The promising concept of managing self-consumption and managing your energy system alters the dynamics of buyer and selling, consumer and generator. The management behind the meter generation will enable industry parks, complexes like hospitals all to consider their energy independence and their potential to sell any surplus back to the grid. The influx of variable power changes loads and generation.
Competition is set to change and rise. New business models, competing fuels, utility companies losing their monopoly shift the ownership and competitive forces. Customers will seek and gain a higher level of autonomy and energy providers, both in supply, price and relationships. The principal Utility needs to focus on driving down costs in any liberalized pricing system and have multiple utility and supply strategies.
Lastly, as we redesign the energy system for today and tomorrows “fit-for-purpose”, where the complexity rises, the need for having a greater overview of the entire system requires Digitalization, distributed automation becomes the “drive towards” point. The new methods of managing complexity and the technologies to help manage this are a work-in-progress. They will need to evolve significantly in the coming years to address this.

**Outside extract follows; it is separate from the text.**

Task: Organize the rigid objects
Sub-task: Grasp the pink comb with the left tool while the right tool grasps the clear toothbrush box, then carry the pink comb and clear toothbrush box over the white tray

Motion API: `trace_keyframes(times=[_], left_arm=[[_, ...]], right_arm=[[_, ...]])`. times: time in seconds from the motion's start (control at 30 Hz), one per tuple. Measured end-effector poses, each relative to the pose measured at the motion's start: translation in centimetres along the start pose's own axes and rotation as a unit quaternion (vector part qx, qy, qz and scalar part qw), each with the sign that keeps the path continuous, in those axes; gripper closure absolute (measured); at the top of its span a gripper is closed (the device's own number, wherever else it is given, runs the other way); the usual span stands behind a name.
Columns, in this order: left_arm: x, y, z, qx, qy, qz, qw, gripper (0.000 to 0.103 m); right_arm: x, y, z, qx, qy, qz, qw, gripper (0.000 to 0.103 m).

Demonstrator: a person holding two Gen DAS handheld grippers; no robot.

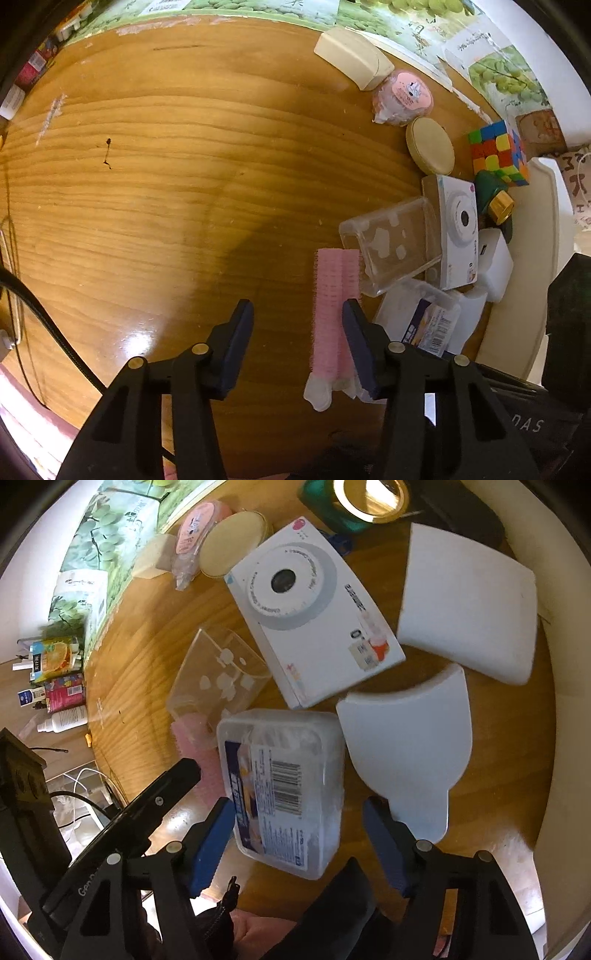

Grappling with the Digitalization of such a complex undertaking
Connecting devices seems so easy, but it is not within an energy system that needs to stay on, deliver its existing commitments and manage the phasing out of the old and accelerating the needs to change in a volatile price/demand/supply market made up of totally different “fuel” generation.
*First the equipping of old and new sensors that turn a dumb piece of equipment into an intelligent one (think substations) is only as “intelligent” as the sensors and data you are monitoring and collecting and what each sensor can do.
*Second, the need to build robust communication networks that are reliable, dependable and resilient to transmit the data back and forth requires a radical need to think network designs and capacity, let alone the storage to house the arriving data.
*Thirdly, the software platforms to organize around, to direct and select data and take this into valuable knowledge either in real-time or over-time
*Fourth, the absolute value of analytics is only as good as the insights you can generate and the understanding by human and machine-learning understanding. Then you have to arrive at conclusions of what all of the data and insights mean and what decisions derive from this
Digitalization will need collective enabling
The need to build and increase processing power, the need to focus on the ability to achieve widespread coverage of communication networks (think remote areas), the ability to continually seek out cheaper and faster memory capacity in machines, equipment and infrastructure designs allows the growing algorithms to learn and improves (AI) and accelerate machine learning.
Here I have only scratched the surface to provide a top-level picture of the energy systems and their facing. The need to digitalize to have any chance to manage these evolving systems and stay ahead of the learning curve and still earn a profit or attract investors is daunting.
Digitalization is not “nice to have,” it is imperative to understand and deploy.
Digitalization does not just break down silo’s; it can transform our energy systems so they can cope or delay the transition we need, by our lack of appreciating the role digitalization in energy will play in future designs of the entire energy system, locally and globally.
All we have to do is convince the investor and stakeholders that they will see a return greater than their existing investments. It is hard to provide will all the complexities and moving parts within THIS energy transformation.